Commenting on the completion
of the acquisition of the Disintegrator, Daniel J. Schreiber, Chief Executive Officer, said, “The acquisition of the Disintegrator™
and the CAT, combined with the addition of Jason to our management team, is just the first step in building our medical device
business unit. Further strategic acquisitions are anticipated. Jason is widely recognized in the medical industry for his creative
and inventive medical device talents. He is an exciting addition to the RedHawk management team.”
“During the 2015
year,” continued Schreiber, “We restructured our balance sheet in order to position RedHawk to pursue various strategic
acquisitions. With closings of the Disintegrator acquisition and the Beechwood working capital infusion, RedHawk’s balance
sheet has improved dramatically. We can now focus on closing other previously announced acquisitions and maximizing revenues and
profitability”
Jason M. Roth said,
commenting on the acquisition and his joining RedHawk Medical, “I am thrilled to be associated with RedHawk Medical and to
be an integral part of the outstanding RedHawk management team. I believe the Company is well positioned to bring new and exciting
medical products into both the U.S. and European medical marketplace. I believe these new and exciting products, combined with
additional strategic business combinations currently under consideration, will help accelerate the growth of RedHawk Medical.”
“I invented the
Disintegrator to address two huge problems which currently plague the medical industry – needle sticks and hazardous waste
disposal. The U. S. Centers for Disease Control and Prevention estimates that more than a half-million accidental sticks occur
annually, with many of those injuries going unreported. In addition to potential threats to medical professionals, sharps often
end up in recycling centers where workers who come into contact with the used needles can be hurt, or worse, contract life-threatening
disease.”
“Legislators
have passed laws to make it illegal to throw needles and sharps into the trash, but they didn’t mandate a system to safely
dispose of them. Because needles are considered hazardous medical waste, used needles must be placed in puncture-proof containers
and taken to special drop-off sites. Many times, patients have to travel a long-distance to safely dispose the needles but some
of these patients are elderly or too ill to travel these long distances. Although, they can pay to participate in a disposal program
through the mail, wherein used needles are shipped in safe containers to disposal sites, these programs can be expensive.”
“Because of the
growing problem of needle sticks and hazardous waste disposal that continues to plague the medical industry, I created the Disintegrator.

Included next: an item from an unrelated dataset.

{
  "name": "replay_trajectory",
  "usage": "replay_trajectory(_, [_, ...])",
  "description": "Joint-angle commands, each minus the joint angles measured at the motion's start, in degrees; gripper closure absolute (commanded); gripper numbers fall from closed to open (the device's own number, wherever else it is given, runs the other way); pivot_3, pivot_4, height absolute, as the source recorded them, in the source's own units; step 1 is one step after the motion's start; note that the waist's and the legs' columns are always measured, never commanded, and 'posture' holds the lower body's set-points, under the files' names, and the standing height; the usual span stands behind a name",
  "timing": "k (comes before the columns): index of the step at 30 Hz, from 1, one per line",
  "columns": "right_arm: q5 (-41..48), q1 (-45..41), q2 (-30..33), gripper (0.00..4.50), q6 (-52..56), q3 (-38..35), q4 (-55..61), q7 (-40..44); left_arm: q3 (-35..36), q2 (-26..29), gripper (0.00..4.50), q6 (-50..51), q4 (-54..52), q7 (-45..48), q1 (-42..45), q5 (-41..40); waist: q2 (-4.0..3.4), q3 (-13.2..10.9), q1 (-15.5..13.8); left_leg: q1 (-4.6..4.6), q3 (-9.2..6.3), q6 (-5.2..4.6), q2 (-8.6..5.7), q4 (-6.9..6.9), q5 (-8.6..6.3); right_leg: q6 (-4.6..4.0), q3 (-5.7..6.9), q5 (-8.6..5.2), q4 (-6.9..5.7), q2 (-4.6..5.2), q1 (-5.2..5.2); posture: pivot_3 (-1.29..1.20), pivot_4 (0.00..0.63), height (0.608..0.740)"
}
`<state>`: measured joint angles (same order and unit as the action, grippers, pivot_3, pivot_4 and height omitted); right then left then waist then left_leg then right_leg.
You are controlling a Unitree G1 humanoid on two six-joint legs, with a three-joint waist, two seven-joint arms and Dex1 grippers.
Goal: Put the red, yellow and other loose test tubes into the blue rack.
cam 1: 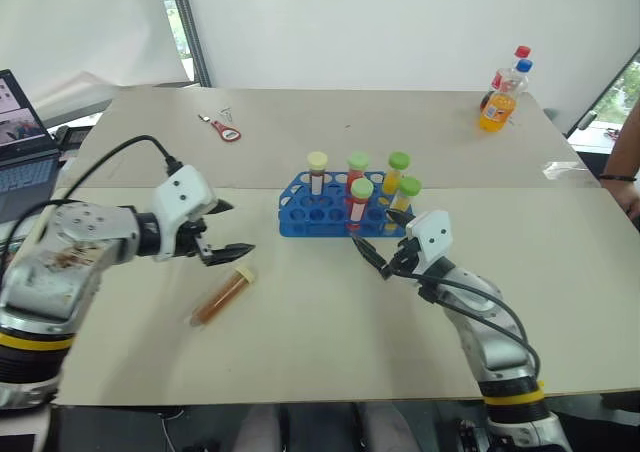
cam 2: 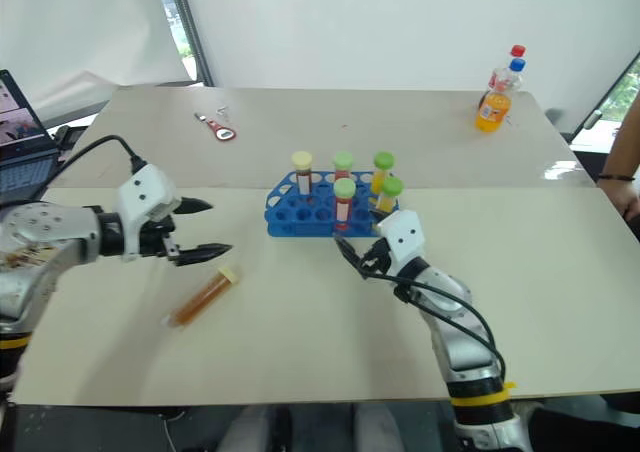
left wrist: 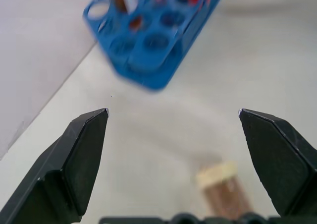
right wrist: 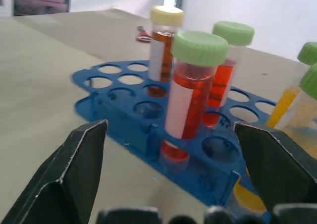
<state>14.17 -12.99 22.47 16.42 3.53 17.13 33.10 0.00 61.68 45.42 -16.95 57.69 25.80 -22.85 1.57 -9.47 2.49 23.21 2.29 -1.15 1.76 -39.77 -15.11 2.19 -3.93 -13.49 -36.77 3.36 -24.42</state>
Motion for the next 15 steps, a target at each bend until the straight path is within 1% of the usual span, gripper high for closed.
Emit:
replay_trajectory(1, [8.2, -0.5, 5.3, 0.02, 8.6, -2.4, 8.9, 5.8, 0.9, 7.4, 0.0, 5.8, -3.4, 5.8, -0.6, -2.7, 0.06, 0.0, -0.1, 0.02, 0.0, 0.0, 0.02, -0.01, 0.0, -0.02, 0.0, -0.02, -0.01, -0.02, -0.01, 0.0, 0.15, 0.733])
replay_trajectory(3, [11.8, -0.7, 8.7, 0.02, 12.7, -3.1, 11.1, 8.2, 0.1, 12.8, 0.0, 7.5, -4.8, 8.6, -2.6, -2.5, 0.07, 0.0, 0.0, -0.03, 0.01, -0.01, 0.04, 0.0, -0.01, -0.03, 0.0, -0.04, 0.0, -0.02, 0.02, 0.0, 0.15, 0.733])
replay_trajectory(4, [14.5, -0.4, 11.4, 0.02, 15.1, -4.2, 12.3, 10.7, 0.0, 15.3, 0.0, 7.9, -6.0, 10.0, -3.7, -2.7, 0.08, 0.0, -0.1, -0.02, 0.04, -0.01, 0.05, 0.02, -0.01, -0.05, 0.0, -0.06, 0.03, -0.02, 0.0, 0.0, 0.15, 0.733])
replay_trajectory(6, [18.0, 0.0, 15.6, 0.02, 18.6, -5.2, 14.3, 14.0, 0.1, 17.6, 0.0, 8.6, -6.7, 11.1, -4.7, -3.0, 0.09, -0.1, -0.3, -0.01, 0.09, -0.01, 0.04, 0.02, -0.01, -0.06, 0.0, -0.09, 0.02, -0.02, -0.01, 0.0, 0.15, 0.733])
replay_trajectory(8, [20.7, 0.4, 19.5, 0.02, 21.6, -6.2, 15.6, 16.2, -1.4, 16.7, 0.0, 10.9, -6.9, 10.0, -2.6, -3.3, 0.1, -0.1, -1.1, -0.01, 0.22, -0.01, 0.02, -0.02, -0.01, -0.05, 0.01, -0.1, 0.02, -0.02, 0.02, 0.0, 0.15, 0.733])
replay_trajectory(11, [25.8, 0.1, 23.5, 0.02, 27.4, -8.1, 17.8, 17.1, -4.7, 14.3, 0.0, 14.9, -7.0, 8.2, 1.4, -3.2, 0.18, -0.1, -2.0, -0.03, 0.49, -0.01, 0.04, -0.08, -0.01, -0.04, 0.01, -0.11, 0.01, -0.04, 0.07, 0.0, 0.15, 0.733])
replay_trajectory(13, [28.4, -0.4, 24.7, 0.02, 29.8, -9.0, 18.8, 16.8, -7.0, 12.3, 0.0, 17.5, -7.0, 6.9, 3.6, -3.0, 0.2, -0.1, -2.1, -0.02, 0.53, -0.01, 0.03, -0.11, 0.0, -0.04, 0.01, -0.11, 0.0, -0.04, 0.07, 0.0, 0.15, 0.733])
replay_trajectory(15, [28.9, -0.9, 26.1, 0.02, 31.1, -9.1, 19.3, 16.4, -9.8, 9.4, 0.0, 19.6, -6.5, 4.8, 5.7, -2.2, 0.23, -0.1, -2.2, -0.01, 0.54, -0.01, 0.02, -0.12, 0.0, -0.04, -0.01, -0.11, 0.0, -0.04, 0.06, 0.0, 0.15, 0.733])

Using proprietary technology that creates an electric arc, the unit safely converts a used needle into a safe, powder residue in
a matter of a few seconds. The powder residue is then no longer considered a hazardous material and can be safely disposed with
the normal household waste.”
# # #
This release may contain forward-looking
statements. Forward-looking statements are all statements other than statements of historical fact. Statements contained in this
release that are not historical facts may be deemed to be forward-looking statements. The words “anticipate,” “may,”
“can,” “plans,” “believes,” “estimates,” “expects,” “projects,”
“targets,” “intends,” “likely,” “will,” “should,” “to be,”
“potential” and any similar expressions are intended to identify those assertions as forward-looking statements.
Investors are cautioned that forward-looking
statements are inherently uncertain. Actual performance and results may differ materially from that projected or suggested herein
due to certain risks and uncertainties. In evaluating forward-looking statements, you should consider the various factors which
may cause actual results to differ materially from any forward-looking statements including those listed in the “Risk Factors”
section of our latest 10-K report. Further, the Company may make changes to its business plans that could or will affect its results.
Investors are cautioned that the Company will undertake no obligation to update any forward-looking statements.